Restate the data below word for word. Skip any images it contains.
--- Raw data Enclosed Below ---
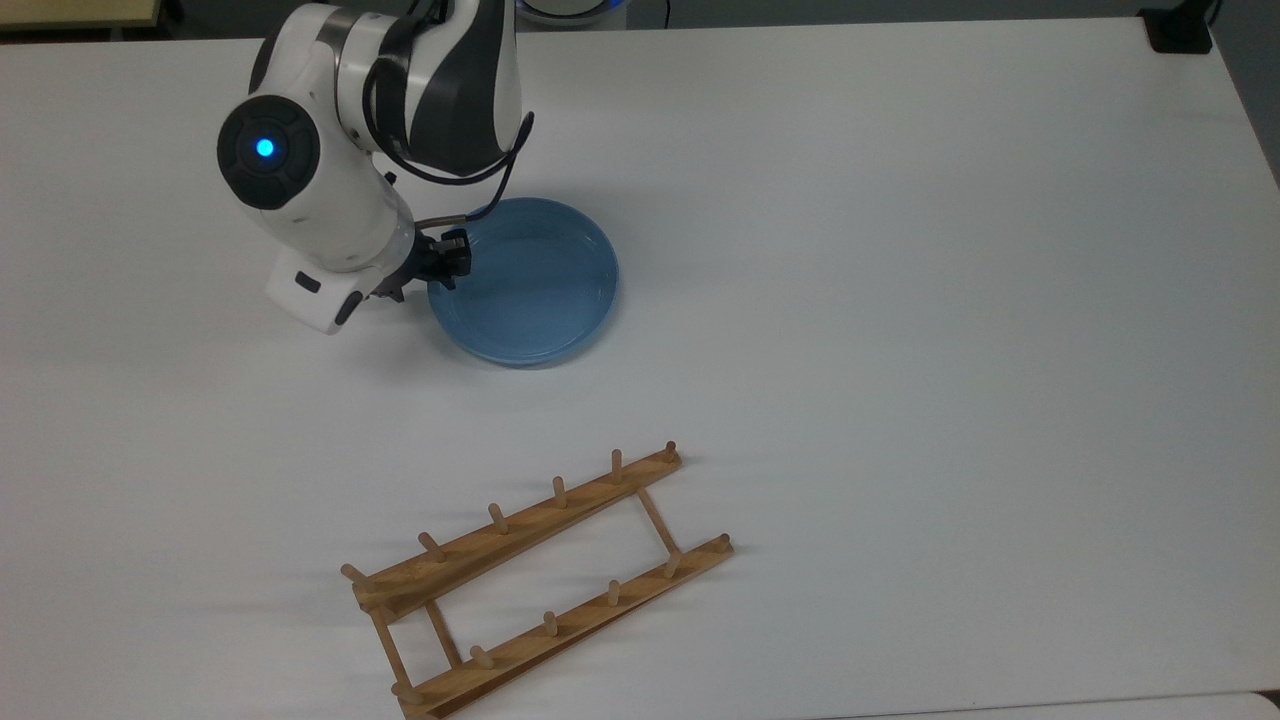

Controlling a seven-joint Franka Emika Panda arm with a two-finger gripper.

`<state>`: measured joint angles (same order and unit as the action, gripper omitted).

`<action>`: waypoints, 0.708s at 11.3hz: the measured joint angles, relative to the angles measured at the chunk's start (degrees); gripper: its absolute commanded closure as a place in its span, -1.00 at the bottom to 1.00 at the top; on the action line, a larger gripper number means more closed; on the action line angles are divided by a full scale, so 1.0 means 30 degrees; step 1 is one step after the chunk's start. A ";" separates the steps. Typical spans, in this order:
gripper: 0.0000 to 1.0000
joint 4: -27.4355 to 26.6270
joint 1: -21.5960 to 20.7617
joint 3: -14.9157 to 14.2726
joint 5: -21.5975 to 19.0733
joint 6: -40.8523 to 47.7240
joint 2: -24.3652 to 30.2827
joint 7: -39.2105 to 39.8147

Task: Place plate in plate rack
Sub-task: 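Lower the gripper and close it on the plate's rim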

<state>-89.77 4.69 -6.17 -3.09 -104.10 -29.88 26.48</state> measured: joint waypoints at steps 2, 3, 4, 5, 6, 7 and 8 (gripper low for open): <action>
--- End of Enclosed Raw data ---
Result:
Controlling a seven-joint Franka Emika Panda arm with a two-finger gripper.

`<state>`: measured joint angles (same order and unit as the action, gripper omitted).

`<action>`: waypoints, 0.708s at 11.3hz: the measured joint angles, relative to the angles measured at the chunk's start (degrees); gripper: its absolute commanded closure as a place in its span, -1.00 at the bottom to 1.00 at the top; on the action line, a larger gripper number means more closed; on the action line angles are divided by a full scale, so 1.0 means 30 degrees; step 1 is one step after the chunk's start. A ";" separates the steps. Typical spans, in this order:
gripper: 0.0000 to 1.0000
joint 4: -27.4355 to 26.6270
joint 1: -21.5960 to 20.7617
joint 3: -14.9157 to 14.2726
joint 5: -21.5975 to 19.0733
joint 6: -40.8523 to 47.7240
joint 2: -24.3652 to 30.2827
joint 7: -39.2105 to 39.8147

Task: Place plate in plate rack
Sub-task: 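Lower the gripper and close it on the plate's rim
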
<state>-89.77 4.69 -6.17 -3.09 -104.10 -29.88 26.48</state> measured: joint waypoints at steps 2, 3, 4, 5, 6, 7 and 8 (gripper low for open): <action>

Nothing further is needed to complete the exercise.